** TASK DESCRIPTION **
For this task, output every entry below exactly and omit the pictures.

== PROVIDED DATA

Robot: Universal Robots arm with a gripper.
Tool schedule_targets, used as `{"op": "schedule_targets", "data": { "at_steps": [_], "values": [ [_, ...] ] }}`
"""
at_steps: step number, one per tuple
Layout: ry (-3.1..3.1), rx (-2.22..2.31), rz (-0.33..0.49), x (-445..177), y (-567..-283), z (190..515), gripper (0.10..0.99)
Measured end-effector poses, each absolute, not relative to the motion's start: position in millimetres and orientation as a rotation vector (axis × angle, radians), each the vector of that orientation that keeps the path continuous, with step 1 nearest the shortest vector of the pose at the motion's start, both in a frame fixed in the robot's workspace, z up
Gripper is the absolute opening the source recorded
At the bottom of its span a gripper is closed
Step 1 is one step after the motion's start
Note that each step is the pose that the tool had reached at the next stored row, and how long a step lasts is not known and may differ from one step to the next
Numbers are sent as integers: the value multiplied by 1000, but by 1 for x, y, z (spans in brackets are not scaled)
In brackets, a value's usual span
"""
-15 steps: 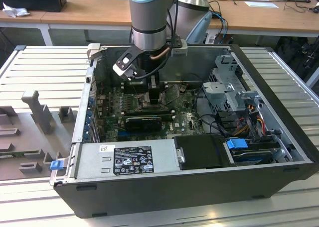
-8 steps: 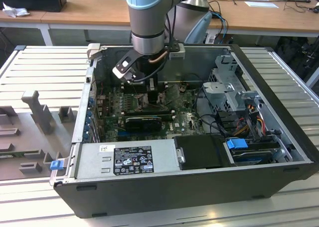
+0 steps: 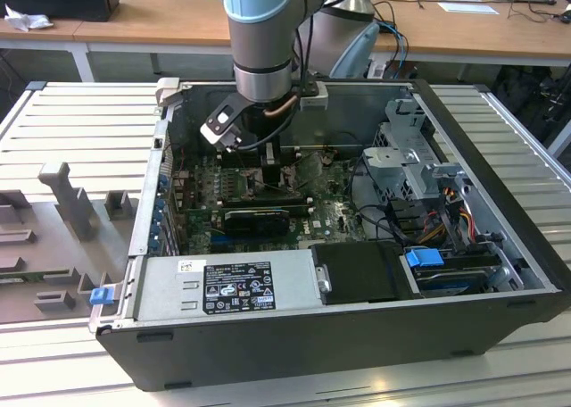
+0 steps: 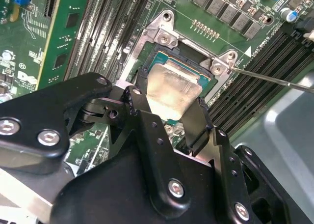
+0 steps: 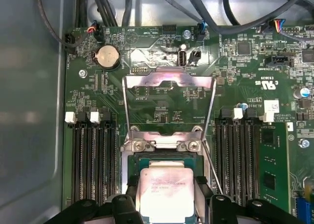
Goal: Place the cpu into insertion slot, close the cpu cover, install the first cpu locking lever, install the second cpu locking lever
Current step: 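Place the cpu into insertion slot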
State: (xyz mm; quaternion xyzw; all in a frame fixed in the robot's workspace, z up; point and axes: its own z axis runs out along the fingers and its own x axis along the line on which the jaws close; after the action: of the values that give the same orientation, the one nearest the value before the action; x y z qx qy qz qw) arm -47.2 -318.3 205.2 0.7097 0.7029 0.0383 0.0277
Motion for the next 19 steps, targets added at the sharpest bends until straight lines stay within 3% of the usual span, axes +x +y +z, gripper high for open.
{"op": "schedule_targets", "data": {
  "at_steps": [11, 14, 15, 19],
  "values": [
    [2170, 2191, 118, -46, -318, 201, 525],
    [2170, 2192, 118, -46, -318, 201, 541],
    [2170, 2192, 119, -46, -318, 201, 604],
    [2171, 2194, 123, -46, -318, 201, 604]
  ]
}}
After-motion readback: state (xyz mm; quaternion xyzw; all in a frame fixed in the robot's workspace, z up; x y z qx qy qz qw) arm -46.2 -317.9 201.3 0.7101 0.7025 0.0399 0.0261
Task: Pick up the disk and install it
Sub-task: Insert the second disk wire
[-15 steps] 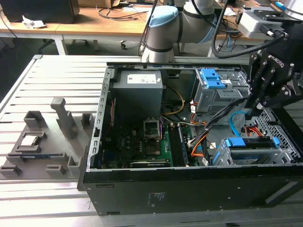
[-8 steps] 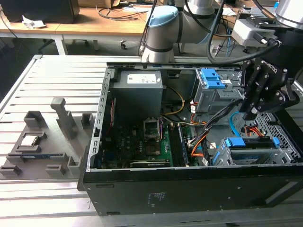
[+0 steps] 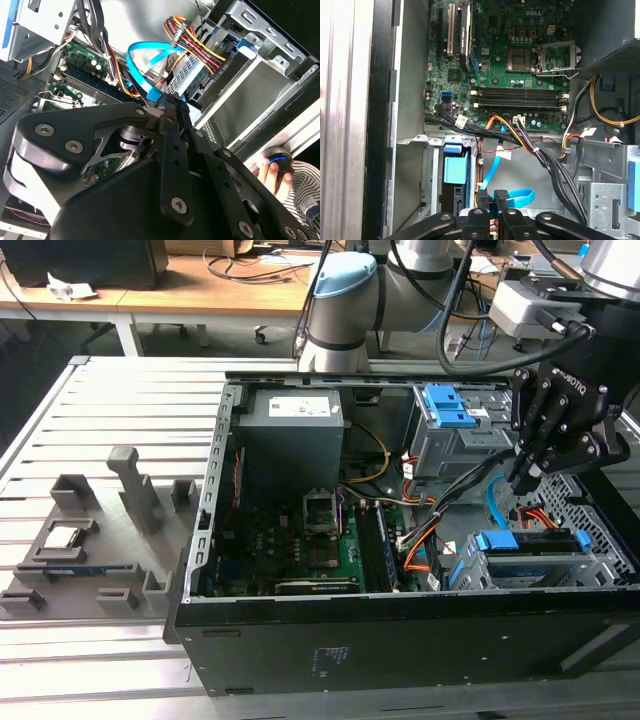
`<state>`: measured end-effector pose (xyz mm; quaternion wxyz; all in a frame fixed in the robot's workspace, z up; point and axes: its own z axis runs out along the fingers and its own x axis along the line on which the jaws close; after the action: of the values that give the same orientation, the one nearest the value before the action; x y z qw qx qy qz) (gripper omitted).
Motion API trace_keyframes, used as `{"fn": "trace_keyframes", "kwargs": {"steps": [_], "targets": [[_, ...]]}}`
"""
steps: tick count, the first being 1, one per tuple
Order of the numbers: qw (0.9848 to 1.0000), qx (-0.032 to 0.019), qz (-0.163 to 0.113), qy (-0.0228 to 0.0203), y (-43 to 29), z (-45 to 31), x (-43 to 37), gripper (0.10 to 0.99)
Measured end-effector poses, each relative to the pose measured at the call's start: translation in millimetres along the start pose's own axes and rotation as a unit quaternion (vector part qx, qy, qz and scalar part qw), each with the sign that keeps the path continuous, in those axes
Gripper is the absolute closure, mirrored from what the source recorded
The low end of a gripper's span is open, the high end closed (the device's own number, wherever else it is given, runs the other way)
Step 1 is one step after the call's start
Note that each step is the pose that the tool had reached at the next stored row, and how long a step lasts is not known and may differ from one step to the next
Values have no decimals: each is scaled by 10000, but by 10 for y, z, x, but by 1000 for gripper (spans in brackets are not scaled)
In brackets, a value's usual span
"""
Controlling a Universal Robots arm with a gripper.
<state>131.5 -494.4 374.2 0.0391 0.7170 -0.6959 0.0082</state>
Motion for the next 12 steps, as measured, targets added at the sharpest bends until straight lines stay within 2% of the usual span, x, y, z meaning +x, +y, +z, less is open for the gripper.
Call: {"fn": "trace_keyframes", "kwargs": {"steps": [3,4,8,10,12], "targets": [[10000,0,0,1,0,1,3,925],[10000,0,0,-1,1,4,28,925],[10000,0,0,1,7,36,260,925],[10000,-1,1,23,1,58,298,925],[10000,-1,-15,57,-62,105,300,925]]}}
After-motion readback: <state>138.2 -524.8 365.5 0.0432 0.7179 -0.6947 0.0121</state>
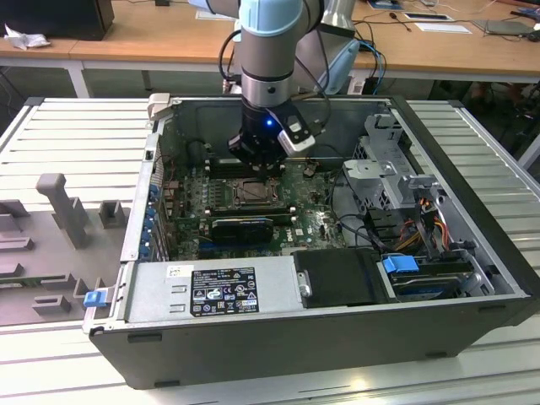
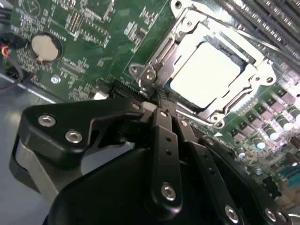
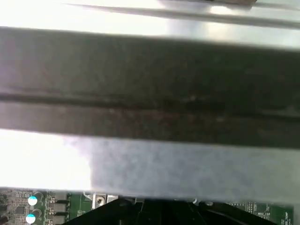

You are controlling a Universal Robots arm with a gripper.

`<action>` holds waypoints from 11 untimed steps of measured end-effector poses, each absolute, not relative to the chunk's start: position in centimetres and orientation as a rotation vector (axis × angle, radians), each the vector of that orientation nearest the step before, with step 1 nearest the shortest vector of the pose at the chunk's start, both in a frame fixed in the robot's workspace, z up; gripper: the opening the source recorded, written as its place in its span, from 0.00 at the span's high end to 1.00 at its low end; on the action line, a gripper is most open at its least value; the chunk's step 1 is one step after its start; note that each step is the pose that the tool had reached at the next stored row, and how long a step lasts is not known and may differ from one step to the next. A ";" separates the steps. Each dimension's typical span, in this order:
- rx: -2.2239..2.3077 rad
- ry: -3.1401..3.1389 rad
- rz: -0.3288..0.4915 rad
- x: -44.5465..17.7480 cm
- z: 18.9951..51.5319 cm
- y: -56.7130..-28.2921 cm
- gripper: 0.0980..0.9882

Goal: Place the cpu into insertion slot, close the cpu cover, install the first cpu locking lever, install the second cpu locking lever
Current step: 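Install the first cpu locking lever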

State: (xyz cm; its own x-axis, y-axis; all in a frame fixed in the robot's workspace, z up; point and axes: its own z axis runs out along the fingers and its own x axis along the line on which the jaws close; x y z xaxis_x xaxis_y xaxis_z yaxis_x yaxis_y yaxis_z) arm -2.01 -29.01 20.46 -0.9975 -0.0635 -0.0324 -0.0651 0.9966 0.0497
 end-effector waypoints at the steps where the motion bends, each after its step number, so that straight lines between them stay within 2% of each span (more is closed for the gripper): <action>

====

** RESULT FOR THIS EXERCISE **
Robot: Universal Robots arm with a gripper.
Tool schedule_targets, used as `{"op": "schedule_targets", "data": { "at_steps": [_], "values": [ [_, ...] ] }}`
"""
at_steps: step number, one per tuple
Layout: ry (-3.1..3.1), rx (-2.22..2.31), rz (-0.33..0.49), x (-445..177), y (-567..-283), z (190..515), gripper (0.10..0.99)
Measured end-effector poses, each absolute, not relative to the motion's start: position in millimetres and orientation as a rotation vector (axis × angle, radians), each the vector of that orientation that keeps the path continuous, with step 1 nearest the shortest vector of the pose at the motion's start, both in a frame fixed in the robot's workspace, z up
Gripper is the absolute opening the source recorded
At the bottom of its span a gripper is closed
Step 1 is one step after the motion's start
Note that each step is the pose that the tool had reached at the next stored row, and how long a step lasts is not known and may differ from one step to the next
Numbers are sent as integers: the value multiplied by 1000, but by 1 for x, y, z (spans in brackets are not scaled)
In brackets, a value's usual span
"""
-15 steps: 
-8 steps: 
+0 steps: 
+0 steps: 
+0 steps: 
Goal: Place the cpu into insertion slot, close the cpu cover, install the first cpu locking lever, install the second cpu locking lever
Current step: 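Place the cpu into insertion slot
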State: (xyz mm; quaternion xyzw; all in a frame fixed in the robot's workspace, z up; point and axes: its own z axis runs out along the fingers and its own x axis along the line on which the jaws close; after the action: of the values that give the same orientation, the one nearest the value before the action; x y z qx qy qz qw) arm -47.2 -318.3 205.2 0.7097 0.7029 0.0383 0.0277
Motion for the next 19 steps, targets added at the sharpest bends until straight lines stay within 3% of the usual span, axes +x +y +z, gripper high for open.
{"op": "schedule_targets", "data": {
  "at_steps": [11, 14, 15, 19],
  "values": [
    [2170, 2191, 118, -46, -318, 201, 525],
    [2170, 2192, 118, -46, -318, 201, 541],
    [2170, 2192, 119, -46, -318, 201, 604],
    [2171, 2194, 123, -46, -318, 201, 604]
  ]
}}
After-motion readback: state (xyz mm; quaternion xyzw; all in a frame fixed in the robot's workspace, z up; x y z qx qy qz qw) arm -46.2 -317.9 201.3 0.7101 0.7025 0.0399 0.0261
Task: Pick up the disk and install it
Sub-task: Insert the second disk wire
[-15 steps] 
[-8 steps] 
[+0 steps] 
`<state>`: measured end-effector pose (xyz mm; quaternion wxyz; all in a frame fixed in the robot's workspace, z up; point and axes: its own z axis runs out along the fingers and its own x axis along the line on which the jaws close; after the action: of the values that give the same orientation, the one nearest the value before the action; x y z qw qx qy qz) (gripper omitted).
Motion API trace_keyframes, used as `{"fn": "trace_keyframes", "kwargs": {"steps": [_], "targets": [[_, ...]]}}`
"""
steps: tick count, the first being 1, one per tuple
Order of the numbers: qw (0.9848 to 1.0000), qx (-0.032 to 0.019), qz (-0.163 to 0.113), qy (-0.0228 to 0.0203), y (-43 to 29), z (-45 to 31), x (-43 to 37), gripper (0.10 to 0.99)
Measured end-effector poses, each relative to the pose measured at the call's start: translation in millimetres along the start pose's own axes and rotation as a unit quaternion (vector part qx, qy, qz and scalar part qw), each with the sign that keeps the path continuous, in those axes
Gripper is the absolute closure, mirrored from what the source recorded
The low end of a gripper's span is open, the high end closed (the device's own number, wherever else it is given, runs the other way)
Step 1 is one step after the call's start
Note that each step is the pose that the tool had reached at the next stored row, and how long a step lasts is not known and may differ from one step to the next
Values have no decimals: each is scaled by 10000, but by 10 for y, z, x, but by 1000 for gripper (spans in brackets are not scaled)
In brackets, a value's usual span
"""
Controlling a Universal Robots arm with a gripper.
<state>131.5 -494.4 374.2 0.0391 0.7170 -0.6959 0.0082</state>
Motion for the next 12 steps, as measured, targets added at the sharpest bends until straight lines stay within 2% of the usual span, x, y, z meaning +x, +y, +z, less is open for the gripper.
Call: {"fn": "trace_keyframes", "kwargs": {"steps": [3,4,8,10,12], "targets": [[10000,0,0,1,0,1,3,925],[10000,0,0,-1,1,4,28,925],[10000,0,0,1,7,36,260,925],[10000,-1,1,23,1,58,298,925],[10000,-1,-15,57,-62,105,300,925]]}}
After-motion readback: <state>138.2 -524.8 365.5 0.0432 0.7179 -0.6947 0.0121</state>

You are controlling a Universal Robots arm with a gripper.

`<action>` holds waypoints from 11 untimed steps of measured end-effector poses, each absolute, not relative to the chunk's start: position in centimetres and orientation as a rotation vector (axis × angle, radians), each the vector of that orientation nearest the step before, with step 1 nearest the shortest vector of the pose at the chunk's start, both in a frame fixed in the robot's workspace, z up; gripper: the opening the source recorded, written as its place in its span, from 0.00 at the span's high end to 1.00 at its low end; on the action line, a gripper is most open at its least value; the chunk's step 1 is one step after its start; note that each step is the pose that the tool had reached at the next stored row, and how long a step lasts is not known and may differ from one step to the next. A ";" separates the steps. Each dimension's typical span, in this order:
- rx: -2.2239..2.3077 rad
- ry: -3.1401..3.1389 rad
- rz: -0.3288..0.4915 rad
- x: -44.5465..17.7480 cm
- z: 18.9951..51.5319 cm
- y: -56.7130..-28.2921 cm
- gripper: 0.0980..0.9882

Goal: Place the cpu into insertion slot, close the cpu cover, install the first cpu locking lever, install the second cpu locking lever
Current step: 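Install the first cpu locking lever
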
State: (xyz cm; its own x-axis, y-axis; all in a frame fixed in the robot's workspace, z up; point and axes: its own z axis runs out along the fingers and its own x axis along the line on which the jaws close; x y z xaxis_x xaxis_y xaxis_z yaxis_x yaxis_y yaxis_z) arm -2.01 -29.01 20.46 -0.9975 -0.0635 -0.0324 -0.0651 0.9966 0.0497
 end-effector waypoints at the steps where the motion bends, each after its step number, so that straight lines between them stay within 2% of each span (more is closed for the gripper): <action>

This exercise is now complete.